Records from a dataset:
--- START ---

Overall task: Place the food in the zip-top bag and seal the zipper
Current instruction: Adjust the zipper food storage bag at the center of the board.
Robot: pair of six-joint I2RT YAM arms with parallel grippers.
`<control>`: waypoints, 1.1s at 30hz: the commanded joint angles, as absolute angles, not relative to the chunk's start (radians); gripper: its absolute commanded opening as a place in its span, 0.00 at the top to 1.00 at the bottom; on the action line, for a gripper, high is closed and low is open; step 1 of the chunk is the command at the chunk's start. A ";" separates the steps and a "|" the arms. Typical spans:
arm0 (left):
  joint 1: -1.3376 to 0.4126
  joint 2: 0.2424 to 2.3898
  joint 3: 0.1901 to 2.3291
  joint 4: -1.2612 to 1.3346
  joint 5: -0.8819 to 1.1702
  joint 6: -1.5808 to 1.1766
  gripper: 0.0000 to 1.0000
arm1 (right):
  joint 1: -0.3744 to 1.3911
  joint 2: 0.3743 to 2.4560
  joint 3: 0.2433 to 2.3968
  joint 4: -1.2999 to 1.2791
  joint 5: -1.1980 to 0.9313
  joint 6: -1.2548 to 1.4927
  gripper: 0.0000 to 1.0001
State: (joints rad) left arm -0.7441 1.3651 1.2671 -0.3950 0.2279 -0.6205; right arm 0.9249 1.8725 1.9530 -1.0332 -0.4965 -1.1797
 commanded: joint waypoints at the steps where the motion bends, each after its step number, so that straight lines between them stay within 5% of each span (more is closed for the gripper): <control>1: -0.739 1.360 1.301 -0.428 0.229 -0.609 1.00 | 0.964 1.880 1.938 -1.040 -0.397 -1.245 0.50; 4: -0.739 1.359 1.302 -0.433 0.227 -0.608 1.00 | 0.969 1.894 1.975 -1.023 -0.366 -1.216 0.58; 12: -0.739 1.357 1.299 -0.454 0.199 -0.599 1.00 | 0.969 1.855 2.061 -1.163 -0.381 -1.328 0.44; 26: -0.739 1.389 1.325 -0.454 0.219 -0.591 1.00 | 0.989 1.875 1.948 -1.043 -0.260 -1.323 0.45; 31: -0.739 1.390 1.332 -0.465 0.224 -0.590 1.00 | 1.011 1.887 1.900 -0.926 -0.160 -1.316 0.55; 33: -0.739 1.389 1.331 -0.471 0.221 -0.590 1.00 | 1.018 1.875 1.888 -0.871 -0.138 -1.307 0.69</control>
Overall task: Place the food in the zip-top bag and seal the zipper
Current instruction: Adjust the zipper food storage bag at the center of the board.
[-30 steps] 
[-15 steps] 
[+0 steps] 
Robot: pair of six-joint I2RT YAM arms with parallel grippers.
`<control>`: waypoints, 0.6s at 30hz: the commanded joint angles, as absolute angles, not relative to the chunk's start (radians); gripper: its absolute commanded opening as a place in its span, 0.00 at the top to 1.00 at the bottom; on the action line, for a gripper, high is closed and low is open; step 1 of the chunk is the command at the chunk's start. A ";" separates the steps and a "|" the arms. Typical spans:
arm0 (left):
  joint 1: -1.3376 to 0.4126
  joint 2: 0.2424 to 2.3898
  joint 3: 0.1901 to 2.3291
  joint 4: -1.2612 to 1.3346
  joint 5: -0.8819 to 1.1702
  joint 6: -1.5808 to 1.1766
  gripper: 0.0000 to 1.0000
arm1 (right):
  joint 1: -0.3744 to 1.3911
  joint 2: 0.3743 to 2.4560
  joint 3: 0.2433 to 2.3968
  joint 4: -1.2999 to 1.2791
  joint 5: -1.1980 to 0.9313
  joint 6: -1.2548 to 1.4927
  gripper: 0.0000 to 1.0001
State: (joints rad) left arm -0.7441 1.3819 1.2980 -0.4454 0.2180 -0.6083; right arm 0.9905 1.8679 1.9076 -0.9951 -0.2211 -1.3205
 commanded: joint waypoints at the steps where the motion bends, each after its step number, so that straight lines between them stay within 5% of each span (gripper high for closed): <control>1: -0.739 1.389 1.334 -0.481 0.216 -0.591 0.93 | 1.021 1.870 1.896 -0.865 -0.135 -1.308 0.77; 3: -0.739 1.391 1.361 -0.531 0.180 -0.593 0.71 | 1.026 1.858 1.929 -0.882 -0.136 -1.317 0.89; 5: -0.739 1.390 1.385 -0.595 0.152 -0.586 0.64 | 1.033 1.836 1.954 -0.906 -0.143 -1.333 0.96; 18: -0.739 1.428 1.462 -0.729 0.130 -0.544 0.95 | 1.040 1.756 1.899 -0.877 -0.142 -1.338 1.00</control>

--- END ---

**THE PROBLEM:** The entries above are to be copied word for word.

**TASK SOLUTION:**
Overall task: Place the food in the zip-top bag and seal the zipper
Current instruction: Adjust the zipper food storage bag at the center of the board.
Robot: pair of six-joint I2RT YAM arms with parallel grippers.
`<control>`: waypoints, 1.1s at 30hz: the commanded joint angles, as absolute angles, not relative to the chunk's start (radians); gripper: its absolute commanded opening as a place in its span, 0.00 at the top to 1.00 at the bottom; on the action line, for a gripper, high is closed and low is open; step 1 of the chunk is the command at the chunk's start. A ";" separates the steps and a "|" the arms. Typical spans:
arm0 (left):
  joint 1: -1.3376 to 0.4126
  joint 2: 0.2424 to 2.3898
  joint 3: 0.1901 to 2.3291
  joint 4: -1.2612 to 1.3346
  joint 5: -0.8819 to 1.1702
  joint 6: -1.5808 to 1.1766
  gripper: 0.0000 to 1.0000
arm1 (right):
  joint 1: -0.3744 to 1.3911
  joint 2: 0.3743 to 2.4560
  joint 3: 0.2433 to 2.3968
  joint 4: -1.2999 to 1.2791
  joint 5: -1.1980 to 0.9313
  joint 6: -1.2548 to 1.4927
  gripper: 0.0000 to 1.0001
State: (joints rad) left arm -0.7441 1.3651 1.2671 -0.3950 0.2279 -0.6205; right arm 0.9249 1.8725 1.9530 -1.0332 -0.4965 -1.1797
 commanded: joint waypoints at the steps where the motion bends, each after its step number, so that straight lines between them stay within 5% of each span (more is closed for the gripper): <control>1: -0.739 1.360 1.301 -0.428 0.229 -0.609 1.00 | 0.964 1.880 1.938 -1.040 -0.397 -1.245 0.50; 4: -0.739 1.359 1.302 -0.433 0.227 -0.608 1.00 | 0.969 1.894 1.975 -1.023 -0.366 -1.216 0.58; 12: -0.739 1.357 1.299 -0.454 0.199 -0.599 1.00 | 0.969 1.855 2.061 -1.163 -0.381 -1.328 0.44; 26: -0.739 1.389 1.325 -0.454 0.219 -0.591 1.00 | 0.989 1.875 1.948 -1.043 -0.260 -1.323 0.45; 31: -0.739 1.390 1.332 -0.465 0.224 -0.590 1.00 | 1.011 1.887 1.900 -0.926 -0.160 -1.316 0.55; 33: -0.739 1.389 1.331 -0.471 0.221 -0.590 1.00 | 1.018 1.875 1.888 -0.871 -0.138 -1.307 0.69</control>
Overall task: Place the food in the zip-top bag and seal the zipper
Current instruction: Adjust the zipper food storage bag at the center of the board.
[-30 steps] 
[-15 steps] 
[+0 steps] 
Robot: pair of six-joint I2RT YAM arms with parallel grippers.
`<control>`: waypoints, 0.6s at 30hz: the commanded joint angles, as absolute angles, not relative to the chunk's start (radians); gripper: its absolute commanded opening as a place in its span, 0.00 at the top to 1.00 at the bottom; on the action line, for a gripper, high is closed and low is open; step 1 of the chunk is the command at the chunk's start. A ";" separates the steps and a "|" the arms. Typical spans:
arm0 (left):
  joint 1: -1.3376 to 0.4126
  joint 2: 0.2424 to 2.3898
  joint 3: 0.1901 to 2.3291
  joint 4: -1.2612 to 1.3346
  joint 5: -0.8819 to 1.1702
  joint 6: -1.5808 to 1.1766
  gripper: 0.0000 to 1.0000
arm1 (right):
  joint 1: -0.3744 to 1.3911
  joint 2: 0.3743 to 2.4560
  joint 3: 0.2433 to 2.3968
  joint 4: -1.2999 to 1.2791
  joint 5: -1.1980 to 0.9313
  joint 6: -1.2548 to 1.4927
  gripper: 0.0000 to 1.0001
State: (joints rad) left arm -0.7441 1.3819 1.2980 -0.4454 0.2180 -0.6083; right arm 0.9905 1.8679 1.9076 -0.9951 -0.2211 -1.3205
 commanded: joint waypoints at the steps where the motion bends, each after its step number, so that straight lines between them stay within 5% of each span (gripper high for closed): <control>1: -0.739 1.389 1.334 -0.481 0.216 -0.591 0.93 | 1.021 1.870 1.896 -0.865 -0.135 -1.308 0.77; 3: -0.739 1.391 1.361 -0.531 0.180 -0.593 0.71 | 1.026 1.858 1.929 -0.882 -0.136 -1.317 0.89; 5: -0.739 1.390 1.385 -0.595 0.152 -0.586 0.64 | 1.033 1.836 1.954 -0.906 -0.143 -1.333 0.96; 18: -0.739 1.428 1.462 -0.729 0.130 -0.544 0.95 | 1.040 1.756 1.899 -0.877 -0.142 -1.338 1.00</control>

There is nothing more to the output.